MATLAB supports reading and writing HDF5 data sets using dynamically loaded filters. The HDF Group maintains a list of registered filters at Filters on The HDF Group website.

To write a data set using a third-party filter, follow these steps:

Install the HDF5 filter plugin on your system as a shared library or DLL.

Obtain the unique filter identifier for the filter plugin assigned by The HDF Group from the list of registered filters.

Set the

`HDF5_PLUGIN_PATH`

environment variable to point to the local installation of the plugin, and then start MATLAB:On Windows

^{®}— Set the environment variable using*System Properties > Advanced > Environment Variables*, and then start MATLAB.On Linux

^{®}and Mac — Set the environment variable from the terminal, and then start MATLAB from the same terminal.

After you complete these steps, you can use the high-level or low-level MATLAB HDF5 functions to create and write data sets using the third-party filter specified by its unique filter identifier. For more information, see HDF5 Dynamically Loaded Filters.
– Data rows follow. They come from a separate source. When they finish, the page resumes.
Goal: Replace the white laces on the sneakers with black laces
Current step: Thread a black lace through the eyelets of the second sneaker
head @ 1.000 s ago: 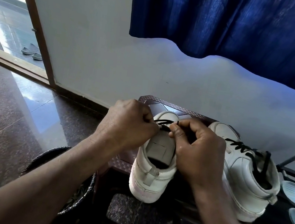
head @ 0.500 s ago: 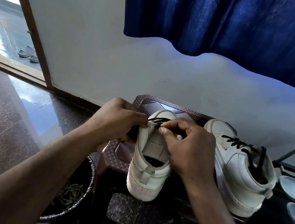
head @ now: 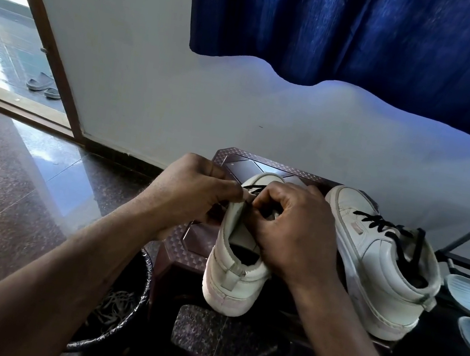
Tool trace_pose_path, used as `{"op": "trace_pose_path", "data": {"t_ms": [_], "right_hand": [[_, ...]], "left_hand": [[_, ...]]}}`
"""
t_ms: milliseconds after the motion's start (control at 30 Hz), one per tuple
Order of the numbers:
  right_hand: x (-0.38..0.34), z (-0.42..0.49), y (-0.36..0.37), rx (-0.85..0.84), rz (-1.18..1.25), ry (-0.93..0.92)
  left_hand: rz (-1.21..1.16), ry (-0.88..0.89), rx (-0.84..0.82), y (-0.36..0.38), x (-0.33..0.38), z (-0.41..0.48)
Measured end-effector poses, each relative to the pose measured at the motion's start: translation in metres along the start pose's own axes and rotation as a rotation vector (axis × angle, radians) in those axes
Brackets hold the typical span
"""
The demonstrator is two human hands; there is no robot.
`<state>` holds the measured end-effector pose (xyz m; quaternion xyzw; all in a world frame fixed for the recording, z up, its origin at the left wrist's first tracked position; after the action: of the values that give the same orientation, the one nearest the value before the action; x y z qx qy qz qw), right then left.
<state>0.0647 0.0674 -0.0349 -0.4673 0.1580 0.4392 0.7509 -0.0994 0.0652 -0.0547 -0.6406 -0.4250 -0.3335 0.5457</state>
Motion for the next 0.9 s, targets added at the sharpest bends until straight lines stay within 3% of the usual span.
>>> {"op": "trace_pose_path", "data": {"t_ms": [600, 900], "right_hand": [[0.0039, -0.0024, 0.0036, 0.047, 0.084, 0.063], [-0.001, -0.0039, -0.0008, 0.095, 0.153, -0.029]], "left_hand": [[-0.021, 0.025, 0.008, 0.0008, -0.0026, 0.0049], [0.028, 0.06, 0.03, -0.0016, 0.001, 0.0029]]}}
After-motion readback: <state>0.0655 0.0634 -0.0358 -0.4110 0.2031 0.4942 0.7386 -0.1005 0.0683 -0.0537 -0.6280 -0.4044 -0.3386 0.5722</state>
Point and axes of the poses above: each hand's wrist, its own z-axis towards the middle knuckle, its own y-axis out of the palm, x = y × z, the point moved 7 cm from there along z, towards the middle knuckle, and after that the axes turned 14 degrees about z, right-handed, at the moved point
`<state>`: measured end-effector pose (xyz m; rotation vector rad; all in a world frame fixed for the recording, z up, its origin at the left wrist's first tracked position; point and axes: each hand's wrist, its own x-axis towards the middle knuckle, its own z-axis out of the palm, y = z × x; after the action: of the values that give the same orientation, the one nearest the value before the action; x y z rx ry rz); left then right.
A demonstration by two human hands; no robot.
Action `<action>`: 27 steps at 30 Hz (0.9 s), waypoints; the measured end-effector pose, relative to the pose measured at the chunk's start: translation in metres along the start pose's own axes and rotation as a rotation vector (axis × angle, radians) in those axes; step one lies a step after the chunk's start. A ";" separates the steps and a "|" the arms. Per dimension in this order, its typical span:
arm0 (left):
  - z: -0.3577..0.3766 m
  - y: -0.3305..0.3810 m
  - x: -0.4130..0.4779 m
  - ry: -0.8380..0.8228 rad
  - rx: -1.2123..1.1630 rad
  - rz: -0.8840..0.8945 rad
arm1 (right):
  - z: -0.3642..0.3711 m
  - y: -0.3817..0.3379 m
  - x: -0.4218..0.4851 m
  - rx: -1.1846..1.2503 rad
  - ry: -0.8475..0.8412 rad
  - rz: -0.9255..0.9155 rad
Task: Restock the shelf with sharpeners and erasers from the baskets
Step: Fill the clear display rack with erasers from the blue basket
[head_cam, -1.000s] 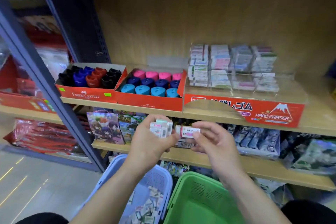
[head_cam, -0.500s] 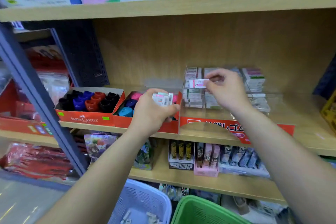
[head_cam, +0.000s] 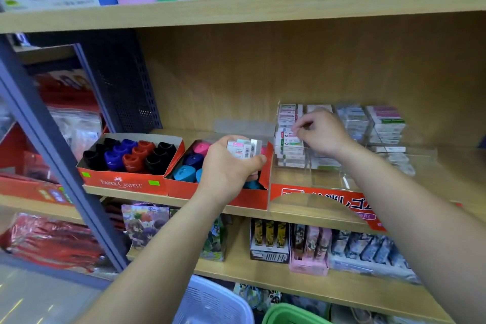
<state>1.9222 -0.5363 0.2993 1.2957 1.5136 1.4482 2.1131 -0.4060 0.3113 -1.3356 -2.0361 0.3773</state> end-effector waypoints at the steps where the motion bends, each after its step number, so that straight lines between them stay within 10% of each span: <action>1: -0.001 0.001 0.000 -0.003 -0.009 0.002 | -0.002 -0.003 -0.003 0.000 0.043 -0.002; 4: -0.004 0.004 -0.003 -0.006 -0.033 0.001 | -0.009 -0.023 -0.026 0.149 0.099 -0.058; 9: -0.004 0.009 -0.010 -0.045 -0.087 -0.003 | -0.004 -0.061 -0.071 0.518 -0.307 -0.107; 17: -0.007 0.007 -0.019 -0.021 -0.121 0.049 | -0.006 -0.057 -0.078 0.863 -0.255 0.044; 27: -0.011 -0.005 -0.007 0.021 0.005 -0.029 | -0.024 -0.024 -0.049 0.393 0.078 0.099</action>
<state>1.9132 -0.5459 0.2951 1.2598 1.5445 1.4449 2.1249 -0.4634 0.3249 -1.1872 -1.7242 0.7176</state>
#### Linux Users Only: Rebuild Filter Plugins Using MATLAB HDF5 Shared Library

Starting in R2021b, in certain cases, Linux users using a filter plugin with callbacks to core HDF5 library
functions must rebuild the plugin using the shipping MATLAB HDF5 shared library,
`/matlab/bin/glnxa64/libhdf5.so.x.x.x`

. If you do not
rebuild the plugin using this version of the shared library, you might
experience issues ranging from undefined behavior to crashes. For more
information, see Build HDF5 Filter Plugins on Linux Using MATLAB HDF5 Shared Library or GNU Export Map.